What to do —
Would you restate the listing word for word, with the images omitted?

Records for processing —
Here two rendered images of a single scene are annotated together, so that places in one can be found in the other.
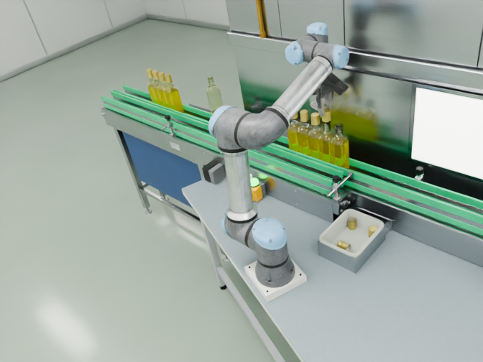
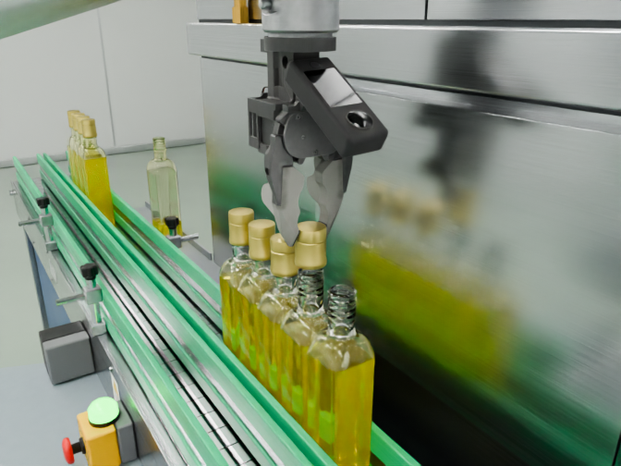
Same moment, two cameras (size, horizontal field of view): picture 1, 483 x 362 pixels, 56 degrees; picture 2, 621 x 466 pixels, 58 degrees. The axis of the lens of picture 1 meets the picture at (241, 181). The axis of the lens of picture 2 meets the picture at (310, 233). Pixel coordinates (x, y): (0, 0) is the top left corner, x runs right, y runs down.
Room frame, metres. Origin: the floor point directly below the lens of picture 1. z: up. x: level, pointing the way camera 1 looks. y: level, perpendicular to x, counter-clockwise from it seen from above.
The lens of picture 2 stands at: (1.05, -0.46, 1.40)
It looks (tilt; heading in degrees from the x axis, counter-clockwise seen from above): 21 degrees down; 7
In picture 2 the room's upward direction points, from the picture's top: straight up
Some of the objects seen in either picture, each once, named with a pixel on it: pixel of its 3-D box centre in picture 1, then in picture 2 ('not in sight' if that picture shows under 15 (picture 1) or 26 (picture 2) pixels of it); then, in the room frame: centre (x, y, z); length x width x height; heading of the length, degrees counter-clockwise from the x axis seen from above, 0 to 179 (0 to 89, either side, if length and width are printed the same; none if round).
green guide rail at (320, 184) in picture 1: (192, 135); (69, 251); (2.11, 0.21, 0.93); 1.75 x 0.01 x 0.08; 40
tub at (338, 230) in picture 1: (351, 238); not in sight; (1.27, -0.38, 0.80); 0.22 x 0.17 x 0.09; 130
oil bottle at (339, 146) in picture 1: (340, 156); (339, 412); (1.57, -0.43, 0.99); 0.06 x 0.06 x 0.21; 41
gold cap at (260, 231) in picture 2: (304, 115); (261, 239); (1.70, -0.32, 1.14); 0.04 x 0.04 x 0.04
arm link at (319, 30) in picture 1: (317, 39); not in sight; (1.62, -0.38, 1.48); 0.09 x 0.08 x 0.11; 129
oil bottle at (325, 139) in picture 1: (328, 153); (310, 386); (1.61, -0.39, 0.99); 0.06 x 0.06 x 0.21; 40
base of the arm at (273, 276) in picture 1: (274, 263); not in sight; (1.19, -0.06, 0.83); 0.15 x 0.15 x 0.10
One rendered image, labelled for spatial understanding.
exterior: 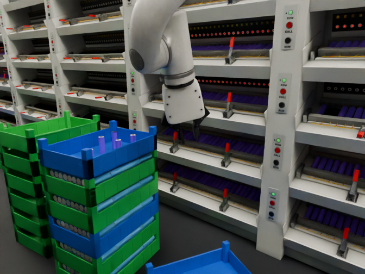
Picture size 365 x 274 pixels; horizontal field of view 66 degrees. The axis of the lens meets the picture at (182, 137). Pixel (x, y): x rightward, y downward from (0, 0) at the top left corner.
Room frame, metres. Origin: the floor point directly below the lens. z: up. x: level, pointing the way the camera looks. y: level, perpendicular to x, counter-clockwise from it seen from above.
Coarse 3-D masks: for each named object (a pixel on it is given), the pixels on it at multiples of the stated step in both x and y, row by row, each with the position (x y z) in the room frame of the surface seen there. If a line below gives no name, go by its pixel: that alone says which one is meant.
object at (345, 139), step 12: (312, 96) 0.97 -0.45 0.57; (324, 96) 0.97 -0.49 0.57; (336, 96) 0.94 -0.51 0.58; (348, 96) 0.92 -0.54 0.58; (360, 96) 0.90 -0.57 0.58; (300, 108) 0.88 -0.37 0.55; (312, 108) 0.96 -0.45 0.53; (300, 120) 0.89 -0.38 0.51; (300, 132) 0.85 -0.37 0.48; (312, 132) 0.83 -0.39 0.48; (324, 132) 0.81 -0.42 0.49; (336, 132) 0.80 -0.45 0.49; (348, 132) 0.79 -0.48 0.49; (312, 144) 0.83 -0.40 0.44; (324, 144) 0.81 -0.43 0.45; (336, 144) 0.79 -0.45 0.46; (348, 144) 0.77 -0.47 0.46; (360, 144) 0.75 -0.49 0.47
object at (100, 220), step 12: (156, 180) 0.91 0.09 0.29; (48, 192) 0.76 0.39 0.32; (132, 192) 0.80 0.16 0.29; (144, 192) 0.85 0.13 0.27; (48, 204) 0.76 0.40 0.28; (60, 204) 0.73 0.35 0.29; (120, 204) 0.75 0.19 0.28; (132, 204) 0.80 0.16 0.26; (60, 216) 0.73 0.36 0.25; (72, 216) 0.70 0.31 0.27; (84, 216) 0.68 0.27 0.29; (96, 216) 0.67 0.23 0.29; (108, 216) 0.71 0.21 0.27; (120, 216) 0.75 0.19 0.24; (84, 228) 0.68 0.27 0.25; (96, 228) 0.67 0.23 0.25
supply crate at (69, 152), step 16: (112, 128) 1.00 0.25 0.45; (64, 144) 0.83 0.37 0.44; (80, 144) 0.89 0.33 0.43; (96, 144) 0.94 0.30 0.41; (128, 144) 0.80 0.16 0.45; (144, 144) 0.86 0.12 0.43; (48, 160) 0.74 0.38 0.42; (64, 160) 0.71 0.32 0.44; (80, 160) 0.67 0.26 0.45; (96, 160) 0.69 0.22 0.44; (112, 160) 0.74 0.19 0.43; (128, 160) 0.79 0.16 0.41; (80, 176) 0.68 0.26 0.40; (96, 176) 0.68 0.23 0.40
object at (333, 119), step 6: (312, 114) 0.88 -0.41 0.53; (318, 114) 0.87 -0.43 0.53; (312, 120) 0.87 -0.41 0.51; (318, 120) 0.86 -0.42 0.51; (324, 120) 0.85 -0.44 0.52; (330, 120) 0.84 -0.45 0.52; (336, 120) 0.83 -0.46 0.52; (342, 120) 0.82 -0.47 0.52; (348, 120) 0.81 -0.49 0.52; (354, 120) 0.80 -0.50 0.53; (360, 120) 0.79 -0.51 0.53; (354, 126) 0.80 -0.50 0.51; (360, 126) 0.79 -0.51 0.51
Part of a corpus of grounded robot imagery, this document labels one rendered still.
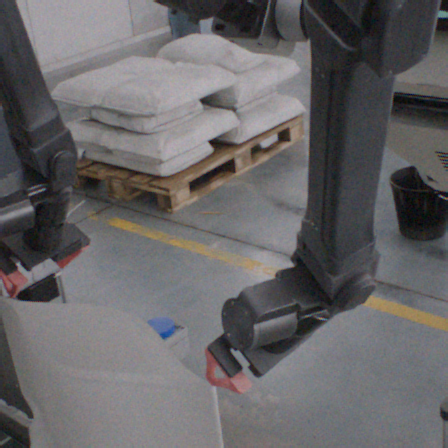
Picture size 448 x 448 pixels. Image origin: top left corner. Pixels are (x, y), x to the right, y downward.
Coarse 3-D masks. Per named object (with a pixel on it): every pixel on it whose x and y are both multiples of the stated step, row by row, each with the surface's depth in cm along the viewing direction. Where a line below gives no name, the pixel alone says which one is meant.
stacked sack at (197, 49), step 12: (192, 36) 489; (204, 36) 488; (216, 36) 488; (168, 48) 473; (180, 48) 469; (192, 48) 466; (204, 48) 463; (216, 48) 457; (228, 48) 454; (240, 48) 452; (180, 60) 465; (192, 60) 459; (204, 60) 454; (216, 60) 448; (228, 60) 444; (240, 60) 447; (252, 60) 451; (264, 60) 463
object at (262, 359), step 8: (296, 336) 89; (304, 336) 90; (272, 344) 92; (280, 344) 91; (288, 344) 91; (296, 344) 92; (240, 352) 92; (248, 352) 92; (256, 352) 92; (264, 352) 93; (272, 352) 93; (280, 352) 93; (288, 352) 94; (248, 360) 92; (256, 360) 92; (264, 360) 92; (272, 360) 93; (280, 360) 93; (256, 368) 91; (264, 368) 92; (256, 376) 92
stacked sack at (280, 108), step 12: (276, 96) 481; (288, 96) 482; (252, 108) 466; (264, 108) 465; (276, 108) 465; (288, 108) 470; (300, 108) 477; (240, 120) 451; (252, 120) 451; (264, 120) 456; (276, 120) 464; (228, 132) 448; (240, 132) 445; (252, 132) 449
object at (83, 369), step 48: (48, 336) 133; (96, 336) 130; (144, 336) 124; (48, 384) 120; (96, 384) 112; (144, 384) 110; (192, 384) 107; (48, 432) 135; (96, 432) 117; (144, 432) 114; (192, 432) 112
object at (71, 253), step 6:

Finished task —
Here two rendered images of a single scene are annotated together, so that places in one can be found in the other.
Same moment, two cameras (size, horizontal field of view): picture 1, 483 x 362 pixels, 56 degrees; picture 2, 621 x 466 pixels, 58 degrees. The axis of the lens of picture 1 meets the picture at (241, 181). The axis of the lens of picture 2 meets the picture at (310, 233). Pixel coordinates (x, y): (0, 0) is the top left corner, x runs right, y runs down.
Room frame, metres. Origin: the floor point directly below the lens of picture 1. z: up. x: level, pointing the way camera 1 looks. y: level, perpendicular to x, counter-clockwise from it seen from above.
The lens of picture 2 stands at: (1.05, -0.46, 1.40)
It looks (tilt; heading in degrees from the x axis, counter-clockwise seen from above): 21 degrees down; 7
In picture 2 the room's upward direction points, from the picture's top: straight up
Some of the objects seen in either picture, each once, named with a pixel on it: pixel of its 3-D box centre in picture 1, then in picture 2 ('not in sight' if that picture shows under 15 (picture 1) or 26 (picture 2) pixels of it); then, in the room frame: centre (x, y, z); length x width x height; heading of the length, degrees counter-clockwise from the x axis seen from above, 0 to 179 (0 to 89, either side, if length and width are printed the same; none if round).
green guide rail at (320, 184) in picture 1: (192, 135); (69, 251); (2.11, 0.21, 0.93); 1.75 x 0.01 x 0.08; 40
tub at (338, 230) in picture 1: (351, 238); not in sight; (1.27, -0.38, 0.80); 0.22 x 0.17 x 0.09; 130
oil bottle at (339, 146) in picture 1: (340, 156); (339, 412); (1.57, -0.43, 0.99); 0.06 x 0.06 x 0.21; 41
gold cap at (260, 231) in picture 2: (304, 115); (261, 239); (1.70, -0.32, 1.14); 0.04 x 0.04 x 0.04
arm link at (319, 30) in picture 1: (317, 39); not in sight; (1.62, -0.38, 1.48); 0.09 x 0.08 x 0.11; 129
oil bottle at (325, 139) in picture 1: (328, 153); (310, 386); (1.61, -0.39, 0.99); 0.06 x 0.06 x 0.21; 40
base of the arm at (273, 276) in picture 1: (274, 263); not in sight; (1.19, -0.06, 0.83); 0.15 x 0.15 x 0.10
One rendered image, labelled for spatial understanding.
exterior: 
Picture size 365 x 274 pixels; horizontal field of view 66 degrees. The axis of the lens meets the picture at (182, 137). Pixel (x, y): x rightward, y downward from (0, 0) at the top left corner.
Room frame, metres. Origin: the floor point directly below the lens. z: up. x: level, pointing the way the camera looks. y: level, perpendicular to x, counter-clockwise from it seen from above.
Coarse 3-D masks: for each named object (a pixel on it is given), the pixels on it at multiples of the stated step in both x and y, row by row, each with the position (x y z) in the room frame of the surface seen there. If a line below gives no name, go by its pixel: that alone says which one is meant.
object at (345, 139), step 12: (312, 96) 0.97 -0.45 0.57; (324, 96) 0.97 -0.49 0.57; (336, 96) 0.94 -0.51 0.58; (348, 96) 0.92 -0.54 0.58; (360, 96) 0.90 -0.57 0.58; (300, 108) 0.88 -0.37 0.55; (312, 108) 0.96 -0.45 0.53; (300, 120) 0.89 -0.38 0.51; (300, 132) 0.85 -0.37 0.48; (312, 132) 0.83 -0.39 0.48; (324, 132) 0.81 -0.42 0.49; (336, 132) 0.80 -0.45 0.49; (348, 132) 0.79 -0.48 0.49; (312, 144) 0.83 -0.40 0.44; (324, 144) 0.81 -0.43 0.45; (336, 144) 0.79 -0.45 0.46; (348, 144) 0.77 -0.47 0.46; (360, 144) 0.75 -0.49 0.47
object at (100, 220), step 12: (156, 180) 0.91 0.09 0.29; (48, 192) 0.76 0.39 0.32; (132, 192) 0.80 0.16 0.29; (144, 192) 0.85 0.13 0.27; (48, 204) 0.76 0.40 0.28; (60, 204) 0.73 0.35 0.29; (120, 204) 0.75 0.19 0.28; (132, 204) 0.80 0.16 0.26; (60, 216) 0.73 0.36 0.25; (72, 216) 0.70 0.31 0.27; (84, 216) 0.68 0.27 0.29; (96, 216) 0.67 0.23 0.29; (108, 216) 0.71 0.21 0.27; (120, 216) 0.75 0.19 0.24; (84, 228) 0.68 0.27 0.25; (96, 228) 0.67 0.23 0.25
supply crate at (69, 152), step 16: (112, 128) 1.00 0.25 0.45; (64, 144) 0.83 0.37 0.44; (80, 144) 0.89 0.33 0.43; (96, 144) 0.94 0.30 0.41; (128, 144) 0.80 0.16 0.45; (144, 144) 0.86 0.12 0.43; (48, 160) 0.74 0.38 0.42; (64, 160) 0.71 0.32 0.44; (80, 160) 0.67 0.26 0.45; (96, 160) 0.69 0.22 0.44; (112, 160) 0.74 0.19 0.43; (128, 160) 0.79 0.16 0.41; (80, 176) 0.68 0.26 0.40; (96, 176) 0.68 0.23 0.40
object at (333, 119), step 6: (312, 114) 0.88 -0.41 0.53; (318, 114) 0.87 -0.43 0.53; (312, 120) 0.87 -0.41 0.51; (318, 120) 0.86 -0.42 0.51; (324, 120) 0.85 -0.44 0.52; (330, 120) 0.84 -0.45 0.52; (336, 120) 0.83 -0.46 0.52; (342, 120) 0.82 -0.47 0.52; (348, 120) 0.81 -0.49 0.52; (354, 120) 0.80 -0.50 0.53; (360, 120) 0.79 -0.51 0.53; (354, 126) 0.80 -0.50 0.51; (360, 126) 0.79 -0.51 0.51
Part of a corpus of grounded robot imagery, this document labels one rendered still.
Picture size 448 x 448 pixels. Image origin: top left corner. Pixels are (x, y), x to the right, y downward.
Coarse 3-D masks. Per named object (with a pixel on it): every pixel on it whose x and y are both multiples of the stated step, row by row, each with the surface's depth in cm along the viewing direction. Where a line below gives no name, the pixel alone says which one is meant.
stacked sack at (197, 49), step 12: (192, 36) 489; (204, 36) 488; (216, 36) 488; (168, 48) 473; (180, 48) 469; (192, 48) 466; (204, 48) 463; (216, 48) 457; (228, 48) 454; (240, 48) 452; (180, 60) 465; (192, 60) 459; (204, 60) 454; (216, 60) 448; (228, 60) 444; (240, 60) 447; (252, 60) 451; (264, 60) 463
object at (262, 359), step 8: (296, 336) 89; (304, 336) 90; (272, 344) 92; (280, 344) 91; (288, 344) 91; (296, 344) 92; (240, 352) 92; (248, 352) 92; (256, 352) 92; (264, 352) 93; (272, 352) 93; (280, 352) 93; (288, 352) 94; (248, 360) 92; (256, 360) 92; (264, 360) 92; (272, 360) 93; (280, 360) 93; (256, 368) 91; (264, 368) 92; (256, 376) 92
stacked sack at (280, 108), step 12: (276, 96) 481; (288, 96) 482; (252, 108) 466; (264, 108) 465; (276, 108) 465; (288, 108) 470; (300, 108) 477; (240, 120) 451; (252, 120) 451; (264, 120) 456; (276, 120) 464; (228, 132) 448; (240, 132) 445; (252, 132) 449
object at (83, 369), step 48: (48, 336) 133; (96, 336) 130; (144, 336) 124; (48, 384) 120; (96, 384) 112; (144, 384) 110; (192, 384) 107; (48, 432) 135; (96, 432) 117; (144, 432) 114; (192, 432) 112
object at (71, 253), step 6:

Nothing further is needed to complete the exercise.